Mr Mostyn QC argues (for the husband) that I should effectively ignore the fact that the wife is German and had a pre-nuptial agreement which was/is valid and enforceable in the land of her birth. Equally, he asks that I ignore the fact that the husband is French and that, even in his country of origin, the PNC would be accepted and enforced. To my mind to give no weight to these factors would be both unfair and unjust. The points are obviously matters which should be in the proper analysis of the appropriate outcome because the Act enjoins me to consider all the circumstances of the case.

Accordingly she ruled that the husband’s award should be at the lower end of the bracket of any possible award, and that it should be based upon his needs as judged against the lifestyle that the parties lived in addition to the fact that the husband agreed he did not intend to seek any financial award if the marriage ended. Baron J:

His decision in 1998 was stark and so, even if it was flawed in the sense that he did not have disclosure or separate legal advice, it is worthy of note and must be taken into account in the appropriate disposal of his claim.

An infringement of the wife’s Human Rights?

It was submitted that the agreement had been nullified by no reason other than the parties’ move from one EU jurisdiction to another, and that such interference constituted a vertical inference by the State in the parties’ freedom to contract. However, by the commencement of the hearing Miss Booth had altered her stance so that she was no longer seeking a declaration of incompatibility. Instead, she submitted that the wife’s human rights were of central and highly persuasive importance to ‘boost’ the agreement and make it the focus/starting point of any discretionary exercise. She further argued that the agreement fell within Section 34 and was therefore a valid maintenance agreement.  In her judgment, Baron J found that the wife’s rights had not been breached and concluded that the agreement did not fall within the Section 34 point, as it had not been made during the continuance of the marriage.

Order

Section 25 factors were considered and resulted in the following provision being made for the husband:

  • £2.5 million to buy a home in England as a base for himself and his daughters.
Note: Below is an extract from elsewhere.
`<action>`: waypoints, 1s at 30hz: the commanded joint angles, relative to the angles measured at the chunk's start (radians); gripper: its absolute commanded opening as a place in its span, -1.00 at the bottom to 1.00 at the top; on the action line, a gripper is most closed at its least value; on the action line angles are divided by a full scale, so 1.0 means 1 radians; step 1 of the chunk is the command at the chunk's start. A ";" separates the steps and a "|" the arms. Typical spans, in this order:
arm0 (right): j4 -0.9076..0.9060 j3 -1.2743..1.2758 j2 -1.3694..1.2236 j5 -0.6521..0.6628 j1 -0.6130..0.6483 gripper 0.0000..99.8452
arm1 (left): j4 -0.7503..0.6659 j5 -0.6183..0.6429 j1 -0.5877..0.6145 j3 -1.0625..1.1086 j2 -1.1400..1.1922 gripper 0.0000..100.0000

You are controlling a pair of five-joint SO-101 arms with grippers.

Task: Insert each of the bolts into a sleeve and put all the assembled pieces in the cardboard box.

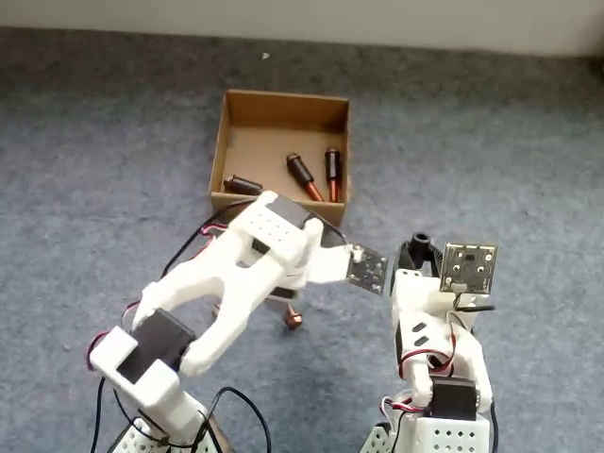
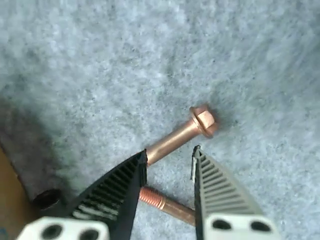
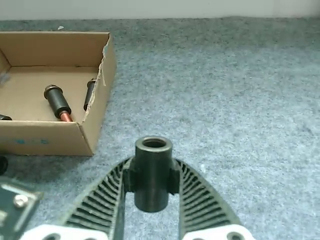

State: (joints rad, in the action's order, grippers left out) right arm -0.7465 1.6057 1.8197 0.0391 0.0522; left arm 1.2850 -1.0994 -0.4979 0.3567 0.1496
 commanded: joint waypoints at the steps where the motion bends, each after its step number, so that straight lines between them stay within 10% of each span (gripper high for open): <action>1: 0.015 -0.021 0.016 0.012 -0.005 -0.98 | 0.005 -0.012 -0.028 -0.039 0.019 -0.66; 30: 0.015 -0.019 0.016 0.012 -0.005 -0.98 | -0.066 -0.003 -0.157 -0.025 0.082 -0.96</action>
State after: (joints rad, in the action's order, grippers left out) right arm -0.7465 1.6057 1.8197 0.0407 0.0414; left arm 1.2190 -1.1009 -0.6022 0.3491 0.2386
Interestingly the Judge incorporated the husband’s acceptance that the property will be passed to his daughters upon his death as a recital to her order
  • €600,000 to purchase accommodation in Düsseldorf to be owned by the wife, exclusive occupation by the husband until his youngest child completes full time higher education, on a Schedule 1 of the Children Act basis
  • £700,000 lump sum to cover husbands debts – it should be noted that the vast majority of these related to husband’s legal costs, of which a figure was discounted in respect of an earlier costs order made in favour of the wife
  • £70,000 per annum maintenance in relation to husbands costs for the children
  • A Duxbury fund of £2.335 million on the basis that he has needs of £100,000 per annum, it is noteworthy that the Judge considered £125,000 per annum was a reasonable sum but given the overall factual matrix of this case then that sum would not represent a fair result especially as she considered that a clean break had merit in this case

The husband’s overall capital settlement, excluding the Düsseldorf housing fund, was £5.56 million, considerably less than he sought. The question of marital acquest was considered in detail. As the wife’s wealth emanates from the industry of her father and his forebears then her assets were classed as non-matrimonial (as per Miller and McFarlane) and the husband’s claim was decided purely on a needs basis.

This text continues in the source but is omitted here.